Saving trees is important, she said, because they are a valuable part of the urban infrastructure that increases in value over time. They help cool the city, provide shade and improve residents’ physical and mental health. They also play a critical role in air quality, as well as water quality, storm water capture and flood prevention because of their roots’ ability to slow and spread water when it falls.

Urban trees need soil, air, sunlight and water to survive, but it’s water that’s in short supply. Ninety percent of the state is in extreme or exceptional drought, according to the October U.S. Drought Monitor, and the Colorado River Basin that supplies 25% of the region’s water is experiencing its first-ever shortage.

“Drought effects on trees last a very long time,” said Henry Herrera, Cal Fire’s regional urban forester for Los Angeles and Ventura counties. “Some trees are able to recover if eventually they receive enough water, but we need consecutive wet winters to come out of a drought.”

Consecutive wet winters seem unlikely in the near term. Some scientists believe Southern California is experiencing the beginnings of a decades-long megadrought. According to the California Department of Water Resources, 2021 is the second driest year in the state’s history.

Trees can’t wait for a respite from drought, Herrera said. They just won’t survive unless they are watered in a way that does not involve rain falling in the place where they are growing. Trees that are less than 3 years old need to be watered two to four times per week with five gallons of water each time, he said; mature trees need to be watered one to two times per month for up to 24 hours.
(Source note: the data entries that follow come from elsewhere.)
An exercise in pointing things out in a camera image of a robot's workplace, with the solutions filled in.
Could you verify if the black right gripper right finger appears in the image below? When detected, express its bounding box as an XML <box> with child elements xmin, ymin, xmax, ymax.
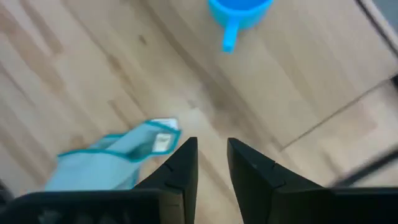
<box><xmin>226</xmin><ymin>138</ymin><xmax>335</xmax><ymax>224</ymax></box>

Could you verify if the black cable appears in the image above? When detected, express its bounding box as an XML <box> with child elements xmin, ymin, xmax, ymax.
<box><xmin>328</xmin><ymin>148</ymin><xmax>398</xmax><ymax>189</ymax></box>

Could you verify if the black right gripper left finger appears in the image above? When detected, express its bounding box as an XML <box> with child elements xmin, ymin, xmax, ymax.
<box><xmin>133</xmin><ymin>136</ymin><xmax>199</xmax><ymax>224</ymax></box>

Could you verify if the light blue microfibre cloth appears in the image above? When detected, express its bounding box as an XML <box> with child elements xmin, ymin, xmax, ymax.
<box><xmin>44</xmin><ymin>117</ymin><xmax>182</xmax><ymax>192</ymax></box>

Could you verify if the blue plastic mug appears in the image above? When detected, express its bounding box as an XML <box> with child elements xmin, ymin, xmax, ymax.
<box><xmin>207</xmin><ymin>0</ymin><xmax>275</xmax><ymax>54</ymax></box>

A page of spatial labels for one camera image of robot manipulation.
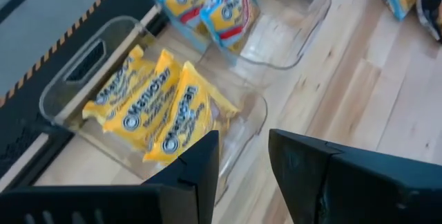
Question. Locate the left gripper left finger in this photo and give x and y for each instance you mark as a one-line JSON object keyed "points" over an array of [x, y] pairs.
{"points": [[197, 182]]}

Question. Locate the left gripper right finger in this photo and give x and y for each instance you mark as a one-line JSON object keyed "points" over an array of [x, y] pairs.
{"points": [[328, 182]]}

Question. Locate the yellow Maruchan ramen pack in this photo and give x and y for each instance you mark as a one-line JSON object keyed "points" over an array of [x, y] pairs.
{"points": [[145, 106], [117, 85], [188, 113]]}

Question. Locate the black stir fry noodle pack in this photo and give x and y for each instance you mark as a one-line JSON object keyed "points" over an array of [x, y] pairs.
{"points": [[431, 13]]}

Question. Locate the clear plastic bin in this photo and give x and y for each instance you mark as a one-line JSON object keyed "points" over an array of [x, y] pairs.
{"points": [[276, 37], [241, 120]]}

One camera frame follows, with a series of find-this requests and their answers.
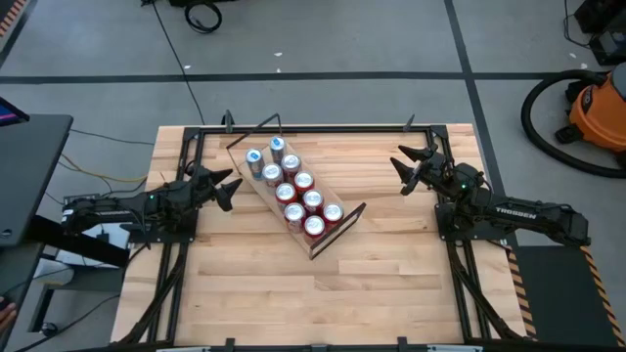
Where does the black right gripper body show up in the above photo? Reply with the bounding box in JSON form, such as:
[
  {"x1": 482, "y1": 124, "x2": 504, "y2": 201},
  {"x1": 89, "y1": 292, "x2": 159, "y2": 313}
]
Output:
[{"x1": 415, "y1": 150, "x2": 459, "y2": 190}]

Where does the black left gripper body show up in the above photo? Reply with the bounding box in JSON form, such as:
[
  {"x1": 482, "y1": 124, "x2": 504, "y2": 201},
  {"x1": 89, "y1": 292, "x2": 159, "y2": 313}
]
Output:
[{"x1": 170, "y1": 165, "x2": 219, "y2": 214}]

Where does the slim blue silver can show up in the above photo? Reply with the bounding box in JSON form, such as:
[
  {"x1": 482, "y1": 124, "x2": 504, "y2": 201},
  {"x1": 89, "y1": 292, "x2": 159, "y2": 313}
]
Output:
[
  {"x1": 245, "y1": 148, "x2": 266, "y2": 181},
  {"x1": 269, "y1": 135, "x2": 288, "y2": 165}
]

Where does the silver Diet Coke can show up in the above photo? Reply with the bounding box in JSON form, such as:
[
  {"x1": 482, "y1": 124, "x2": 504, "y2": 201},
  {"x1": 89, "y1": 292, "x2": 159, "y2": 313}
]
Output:
[
  {"x1": 261, "y1": 162, "x2": 285, "y2": 190},
  {"x1": 280, "y1": 152, "x2": 303, "y2": 180}
]

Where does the red Coke Zero can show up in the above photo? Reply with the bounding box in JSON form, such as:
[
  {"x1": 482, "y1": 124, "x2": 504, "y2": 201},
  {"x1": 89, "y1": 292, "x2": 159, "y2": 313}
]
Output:
[
  {"x1": 322, "y1": 201, "x2": 345, "y2": 231},
  {"x1": 302, "y1": 214, "x2": 328, "y2": 242}
]

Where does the white box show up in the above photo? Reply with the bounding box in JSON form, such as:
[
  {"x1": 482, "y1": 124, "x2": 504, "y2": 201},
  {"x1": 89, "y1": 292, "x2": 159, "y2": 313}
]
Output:
[{"x1": 55, "y1": 222, "x2": 136, "y2": 269}]

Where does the orange shop vacuum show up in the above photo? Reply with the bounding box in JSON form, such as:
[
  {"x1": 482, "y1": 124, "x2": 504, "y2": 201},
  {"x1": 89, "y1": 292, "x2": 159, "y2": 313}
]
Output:
[
  {"x1": 519, "y1": 67, "x2": 626, "y2": 180},
  {"x1": 555, "y1": 62, "x2": 626, "y2": 156}
]

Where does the black side desk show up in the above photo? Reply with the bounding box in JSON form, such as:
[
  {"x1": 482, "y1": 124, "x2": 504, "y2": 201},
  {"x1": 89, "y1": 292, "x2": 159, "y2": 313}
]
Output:
[{"x1": 0, "y1": 113, "x2": 131, "y2": 352}]

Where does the black mat with hazard stripes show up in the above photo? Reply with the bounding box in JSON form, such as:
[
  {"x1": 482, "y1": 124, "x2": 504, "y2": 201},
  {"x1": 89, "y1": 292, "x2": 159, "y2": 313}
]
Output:
[{"x1": 506, "y1": 243, "x2": 626, "y2": 349}]

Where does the dark screen with pink glow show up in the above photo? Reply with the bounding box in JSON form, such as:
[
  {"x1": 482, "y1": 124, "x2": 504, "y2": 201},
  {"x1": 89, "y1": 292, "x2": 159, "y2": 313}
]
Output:
[{"x1": 0, "y1": 96, "x2": 30, "y2": 127}]

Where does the black equipment case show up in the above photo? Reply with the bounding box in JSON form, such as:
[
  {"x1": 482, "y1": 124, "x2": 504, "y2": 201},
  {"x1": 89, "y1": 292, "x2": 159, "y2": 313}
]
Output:
[{"x1": 561, "y1": 0, "x2": 626, "y2": 67}]

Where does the person's hand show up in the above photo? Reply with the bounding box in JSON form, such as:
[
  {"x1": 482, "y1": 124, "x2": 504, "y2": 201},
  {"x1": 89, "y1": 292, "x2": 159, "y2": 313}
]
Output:
[{"x1": 0, "y1": 295, "x2": 19, "y2": 336}]

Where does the wooden shelf with black frame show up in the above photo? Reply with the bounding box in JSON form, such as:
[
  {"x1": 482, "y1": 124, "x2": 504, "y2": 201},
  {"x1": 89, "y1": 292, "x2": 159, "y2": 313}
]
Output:
[{"x1": 225, "y1": 113, "x2": 368, "y2": 261}]

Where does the black aluminium table frame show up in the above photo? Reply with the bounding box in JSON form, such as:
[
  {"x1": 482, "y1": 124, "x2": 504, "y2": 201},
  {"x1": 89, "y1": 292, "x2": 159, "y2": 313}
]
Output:
[{"x1": 116, "y1": 124, "x2": 529, "y2": 352}]

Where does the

If that sounds like a lot of water, it is, but Herrera said the cost of removing a dead mature tree could cost more than watering it.

Counterintuitive as it may seem at a time when Angelenos are being asked to turn off their taps, “during a drought you should water your tree,” said Ben Carlson, spokesman for Friends of the Urban Forest. His group advocates for prioritizing trees over other greenery when watering and to water big trees as well as small ones.

For its part, LADWP is encouraging its 4 million customers to “maintain tree health within gardens and yards,” said the agency’s head of water conservation policy, Terence McCarthy.

LADWP has been abiding by two emergency water conservation ordinances since the city last experienced a severe drought in 2009. Under those ordinances, residents are limited to three days of outdoor watering per week that must happen before 9 a.m. or after 4 p.m., though the rule does allow for hand watering at any point between 9 a.m. and 4 p.m. as long as it’s done with a self-closing nozzle, McCarthy said. 

The city’s multi-agency message to simultaneously save water and trees came on the same day the Metropolitan Water District of Southern California declared a regional drought emergency that called on member agencies, including LADWP, to review the adequacy of their drought response measures and to immediately implement conservation requirements. Already, the state is under a drought emergency declaration that is requesting voluntary water consumption reductions of 15%.